Session 2005-06 21 September 2005
COUNTER-TERRORISM POLICY AND HUMAN RIGHTS
CALL FOR EVIDENCE
The Joint Committee on Human Rights has decided to inquire into the subject of "counter-terrorism policy and human rights".
At this initial stage of its inquiry, the Committee welcomes written evidence from any interested individuals or organisations on the human rights implications of developments in counter-terrorism policy in the UK since 7 July 2005 and potential future developments in that policy, including but not restricted to-
(i) the new list of "unacceptable behaviours" drawn up after consultation indicating some of the circumstances in which the Home Secretary may exercise his powers of exclusion or deportation;
(ii) the Government's intention to deport non-UK nationals suspected of terrorism on the basis of diplomatic assurances and the potential conflict with Article 3 ECHR;
(iii) the various measures announced by the Prime Minister at his press conference on 5 August (available in full at www.number-10.gov.uk)
(iv) the possibility of allowing sensitive evidence, including intercept evidence, to be adduced in criminal trials
(v) the possibility of establishing a judicial role in the investigation of terrorist crimes
(vi) the overall social and political context in which human rights standards are understood and applied by the courts, the Government and others, and in which the requirements of security are reconciled with those standards.
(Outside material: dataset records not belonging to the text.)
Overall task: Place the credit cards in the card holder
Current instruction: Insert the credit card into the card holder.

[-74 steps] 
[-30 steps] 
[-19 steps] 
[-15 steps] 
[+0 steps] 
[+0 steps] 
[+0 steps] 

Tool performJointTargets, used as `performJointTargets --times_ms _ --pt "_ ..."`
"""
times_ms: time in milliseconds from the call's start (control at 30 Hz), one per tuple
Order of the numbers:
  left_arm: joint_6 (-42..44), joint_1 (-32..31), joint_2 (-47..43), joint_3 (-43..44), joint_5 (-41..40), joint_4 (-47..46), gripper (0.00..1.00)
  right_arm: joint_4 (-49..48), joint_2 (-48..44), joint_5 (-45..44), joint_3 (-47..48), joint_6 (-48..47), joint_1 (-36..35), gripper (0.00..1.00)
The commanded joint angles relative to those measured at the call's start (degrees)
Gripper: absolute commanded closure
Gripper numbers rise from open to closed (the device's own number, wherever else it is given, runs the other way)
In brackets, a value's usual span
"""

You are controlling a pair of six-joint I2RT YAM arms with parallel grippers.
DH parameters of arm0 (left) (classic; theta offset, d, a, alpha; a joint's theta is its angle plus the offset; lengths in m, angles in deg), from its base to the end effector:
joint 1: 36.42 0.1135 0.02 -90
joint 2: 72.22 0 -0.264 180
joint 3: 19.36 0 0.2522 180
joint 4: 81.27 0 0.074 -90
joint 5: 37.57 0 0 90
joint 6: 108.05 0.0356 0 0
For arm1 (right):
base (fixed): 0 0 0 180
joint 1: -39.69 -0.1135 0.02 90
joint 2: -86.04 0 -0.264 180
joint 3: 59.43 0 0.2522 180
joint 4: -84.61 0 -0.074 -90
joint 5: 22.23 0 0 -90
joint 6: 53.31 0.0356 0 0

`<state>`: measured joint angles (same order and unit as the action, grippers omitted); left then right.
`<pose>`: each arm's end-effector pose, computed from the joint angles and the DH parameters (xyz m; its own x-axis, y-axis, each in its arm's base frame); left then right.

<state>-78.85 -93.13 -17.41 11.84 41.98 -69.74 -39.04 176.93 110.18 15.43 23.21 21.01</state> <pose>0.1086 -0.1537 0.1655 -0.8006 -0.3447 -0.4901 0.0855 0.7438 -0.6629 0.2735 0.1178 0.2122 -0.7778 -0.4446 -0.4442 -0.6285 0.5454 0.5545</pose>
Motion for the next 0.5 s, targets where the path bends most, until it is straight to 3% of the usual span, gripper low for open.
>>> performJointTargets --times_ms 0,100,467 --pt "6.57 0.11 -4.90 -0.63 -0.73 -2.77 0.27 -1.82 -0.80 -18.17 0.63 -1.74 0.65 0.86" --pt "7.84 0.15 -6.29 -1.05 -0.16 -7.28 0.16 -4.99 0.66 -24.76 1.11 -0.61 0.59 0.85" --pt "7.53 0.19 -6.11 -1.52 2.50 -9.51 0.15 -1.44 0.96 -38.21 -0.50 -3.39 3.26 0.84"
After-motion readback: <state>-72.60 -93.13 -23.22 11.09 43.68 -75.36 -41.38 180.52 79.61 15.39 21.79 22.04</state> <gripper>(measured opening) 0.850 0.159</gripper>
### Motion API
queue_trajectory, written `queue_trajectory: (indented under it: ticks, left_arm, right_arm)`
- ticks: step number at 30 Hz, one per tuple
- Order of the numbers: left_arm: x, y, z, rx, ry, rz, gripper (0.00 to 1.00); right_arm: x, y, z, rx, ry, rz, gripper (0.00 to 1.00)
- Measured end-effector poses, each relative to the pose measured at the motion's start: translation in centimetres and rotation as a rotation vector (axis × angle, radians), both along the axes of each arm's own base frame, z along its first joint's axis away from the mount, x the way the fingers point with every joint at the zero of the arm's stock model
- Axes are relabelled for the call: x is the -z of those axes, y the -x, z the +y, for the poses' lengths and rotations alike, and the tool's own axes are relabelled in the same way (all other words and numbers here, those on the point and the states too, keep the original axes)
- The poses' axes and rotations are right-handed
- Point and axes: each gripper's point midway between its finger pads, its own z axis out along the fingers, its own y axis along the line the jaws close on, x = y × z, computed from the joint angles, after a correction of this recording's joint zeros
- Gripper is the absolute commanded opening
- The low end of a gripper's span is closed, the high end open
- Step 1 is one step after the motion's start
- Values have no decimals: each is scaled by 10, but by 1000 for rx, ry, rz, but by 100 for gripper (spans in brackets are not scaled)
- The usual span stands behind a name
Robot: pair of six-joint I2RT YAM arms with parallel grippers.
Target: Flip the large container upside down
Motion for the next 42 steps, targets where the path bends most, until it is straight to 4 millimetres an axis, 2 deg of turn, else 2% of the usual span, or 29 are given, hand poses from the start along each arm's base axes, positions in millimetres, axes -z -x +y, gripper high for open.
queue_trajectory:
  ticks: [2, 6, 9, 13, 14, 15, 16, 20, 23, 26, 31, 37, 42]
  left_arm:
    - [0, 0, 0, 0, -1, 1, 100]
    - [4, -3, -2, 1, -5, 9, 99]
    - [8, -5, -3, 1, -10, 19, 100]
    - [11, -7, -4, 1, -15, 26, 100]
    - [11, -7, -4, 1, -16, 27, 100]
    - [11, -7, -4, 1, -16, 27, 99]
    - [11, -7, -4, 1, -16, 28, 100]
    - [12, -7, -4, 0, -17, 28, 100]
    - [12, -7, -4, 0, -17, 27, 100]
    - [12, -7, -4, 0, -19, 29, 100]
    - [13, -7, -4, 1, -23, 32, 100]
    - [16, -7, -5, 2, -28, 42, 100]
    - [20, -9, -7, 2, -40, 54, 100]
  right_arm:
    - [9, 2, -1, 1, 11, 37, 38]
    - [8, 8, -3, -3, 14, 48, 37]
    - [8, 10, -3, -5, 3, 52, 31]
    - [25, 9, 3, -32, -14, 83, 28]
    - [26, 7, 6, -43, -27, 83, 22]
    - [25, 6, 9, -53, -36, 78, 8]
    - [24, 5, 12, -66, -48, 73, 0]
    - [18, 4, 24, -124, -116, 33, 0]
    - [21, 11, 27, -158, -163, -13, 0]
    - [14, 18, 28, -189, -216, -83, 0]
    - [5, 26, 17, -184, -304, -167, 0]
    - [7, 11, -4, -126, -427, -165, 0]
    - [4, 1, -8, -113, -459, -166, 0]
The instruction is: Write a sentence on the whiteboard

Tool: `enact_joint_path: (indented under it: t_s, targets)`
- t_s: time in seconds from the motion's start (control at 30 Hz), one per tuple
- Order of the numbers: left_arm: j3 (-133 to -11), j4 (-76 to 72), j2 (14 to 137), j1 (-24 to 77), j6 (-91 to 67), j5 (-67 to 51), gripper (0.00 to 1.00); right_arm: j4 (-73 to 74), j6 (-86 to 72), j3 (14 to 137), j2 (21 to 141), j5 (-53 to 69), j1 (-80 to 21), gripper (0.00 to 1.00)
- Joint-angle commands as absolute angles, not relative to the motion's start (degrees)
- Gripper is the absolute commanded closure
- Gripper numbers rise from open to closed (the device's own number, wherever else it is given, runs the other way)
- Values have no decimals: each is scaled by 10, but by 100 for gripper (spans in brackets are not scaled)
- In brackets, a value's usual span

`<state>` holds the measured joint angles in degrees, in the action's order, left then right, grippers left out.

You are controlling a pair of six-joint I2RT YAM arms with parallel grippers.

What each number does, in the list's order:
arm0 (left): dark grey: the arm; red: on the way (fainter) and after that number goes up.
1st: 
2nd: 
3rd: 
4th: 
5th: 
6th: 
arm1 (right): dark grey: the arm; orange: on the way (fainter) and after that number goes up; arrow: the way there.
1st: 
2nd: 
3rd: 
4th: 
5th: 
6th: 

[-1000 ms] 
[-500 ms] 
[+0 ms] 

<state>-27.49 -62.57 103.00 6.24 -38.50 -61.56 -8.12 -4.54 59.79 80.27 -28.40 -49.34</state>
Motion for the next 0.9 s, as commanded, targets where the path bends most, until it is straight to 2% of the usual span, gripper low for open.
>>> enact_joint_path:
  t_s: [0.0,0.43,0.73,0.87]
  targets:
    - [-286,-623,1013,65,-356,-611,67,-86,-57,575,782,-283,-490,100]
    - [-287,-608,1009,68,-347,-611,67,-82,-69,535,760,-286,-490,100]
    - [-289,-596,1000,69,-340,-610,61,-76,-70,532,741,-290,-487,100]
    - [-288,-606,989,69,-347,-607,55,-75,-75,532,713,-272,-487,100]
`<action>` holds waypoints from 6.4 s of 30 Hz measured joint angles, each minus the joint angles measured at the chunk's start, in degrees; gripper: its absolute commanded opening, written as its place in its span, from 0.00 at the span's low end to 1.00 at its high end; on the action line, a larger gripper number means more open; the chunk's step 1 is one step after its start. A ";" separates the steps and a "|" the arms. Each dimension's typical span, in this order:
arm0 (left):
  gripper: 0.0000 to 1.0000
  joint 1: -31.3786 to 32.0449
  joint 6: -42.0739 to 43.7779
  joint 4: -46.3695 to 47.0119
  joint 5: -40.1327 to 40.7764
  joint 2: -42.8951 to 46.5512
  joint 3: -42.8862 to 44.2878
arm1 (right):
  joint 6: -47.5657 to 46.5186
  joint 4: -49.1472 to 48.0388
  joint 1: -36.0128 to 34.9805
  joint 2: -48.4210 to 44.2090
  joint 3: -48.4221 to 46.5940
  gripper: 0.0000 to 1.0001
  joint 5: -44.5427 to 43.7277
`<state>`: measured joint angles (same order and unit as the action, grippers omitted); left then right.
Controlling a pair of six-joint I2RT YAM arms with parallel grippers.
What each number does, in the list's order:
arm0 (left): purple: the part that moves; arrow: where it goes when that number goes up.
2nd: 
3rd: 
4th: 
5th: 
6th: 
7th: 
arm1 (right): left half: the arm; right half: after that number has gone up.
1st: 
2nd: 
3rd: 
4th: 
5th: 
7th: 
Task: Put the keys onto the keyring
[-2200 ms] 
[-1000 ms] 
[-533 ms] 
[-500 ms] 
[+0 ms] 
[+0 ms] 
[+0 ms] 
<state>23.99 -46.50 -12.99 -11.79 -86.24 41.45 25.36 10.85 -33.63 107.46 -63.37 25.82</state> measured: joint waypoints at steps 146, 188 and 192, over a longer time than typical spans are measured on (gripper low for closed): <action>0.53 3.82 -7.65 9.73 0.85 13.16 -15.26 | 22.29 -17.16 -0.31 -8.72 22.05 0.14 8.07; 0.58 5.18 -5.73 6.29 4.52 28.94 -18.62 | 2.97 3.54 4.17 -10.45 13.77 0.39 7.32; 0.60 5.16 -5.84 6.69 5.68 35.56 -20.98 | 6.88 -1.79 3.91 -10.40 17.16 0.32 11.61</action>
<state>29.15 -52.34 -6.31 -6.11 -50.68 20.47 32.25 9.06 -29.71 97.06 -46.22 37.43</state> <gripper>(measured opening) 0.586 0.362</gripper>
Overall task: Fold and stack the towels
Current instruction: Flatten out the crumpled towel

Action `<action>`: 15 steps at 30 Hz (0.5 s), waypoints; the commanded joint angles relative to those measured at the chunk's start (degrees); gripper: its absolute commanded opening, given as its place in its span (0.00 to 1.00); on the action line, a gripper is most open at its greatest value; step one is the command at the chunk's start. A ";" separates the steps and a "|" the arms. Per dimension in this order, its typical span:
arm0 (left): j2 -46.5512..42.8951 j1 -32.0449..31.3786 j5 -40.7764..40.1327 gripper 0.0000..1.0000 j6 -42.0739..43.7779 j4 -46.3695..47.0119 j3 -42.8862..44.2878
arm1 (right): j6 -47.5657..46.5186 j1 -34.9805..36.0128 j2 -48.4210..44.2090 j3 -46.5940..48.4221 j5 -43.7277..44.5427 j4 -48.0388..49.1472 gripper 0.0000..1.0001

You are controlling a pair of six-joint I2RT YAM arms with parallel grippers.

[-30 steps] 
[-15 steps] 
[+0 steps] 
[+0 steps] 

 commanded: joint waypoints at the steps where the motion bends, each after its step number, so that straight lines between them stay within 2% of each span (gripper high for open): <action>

Any memoranda of evidence addressing any or all of the above matters should be submitted to the Committee by
14 October 2005.
The Committee would also welcome evidence on the human rights compatibility of the provisions of the draft Terrorism Bill (published by the Government on 15 September and available on the Home Office website at http://www.homeoffice.gov.uk/docs4/Print-02C.PDF), and on the Terrorism Bill itself when it is finalised and presented to Parliament. The Government proposes to take forward certain measures through amendments to the Immigration, Asylum and Nationality Bill currently before Parliament, and the Committee will welcome evidence on these amendments as well. Submissions on the draft Terrorism Bill should be made by 7 October 2005 and submissions on the Terrorism Bill itself and on any relevant Government amendments tabled to the Immigration, Asylum and Nationality Bill should be made as soon as possible after they have been published.
Submissions should be addressed to Nick Walker, Commons Clerk of the Joint Committee on Human Rights, Committee Office, House of Commons, 7 Millbank, London SW1P 3JA. Electronic submission is acceptable, but a signed hard copy should also be sent. In any event, witnesses are asked wherever possible to accompany hard copy by an electronic version, preferably in Word format, and e-mailed to firstname.lastname@example.org.
Evidence becomes the property of the Committee, and may be printed or circulated by the Committee at any stage. You may publicise or publish your evidence yourself, but in doing so you must indicate that it was prepared for the Committee. Evidence published other than under the authority of the Committee does not attract parliamentary privilege.
The Committee envisages its inquiry lasting for some time. It also envisages that from time to time it may produce reports on particular aspects of anti-terrorism policy and human rights under the aegis of this inquiry. Further calls for evidence in the context of this inquiry may be issued in the light of future developments.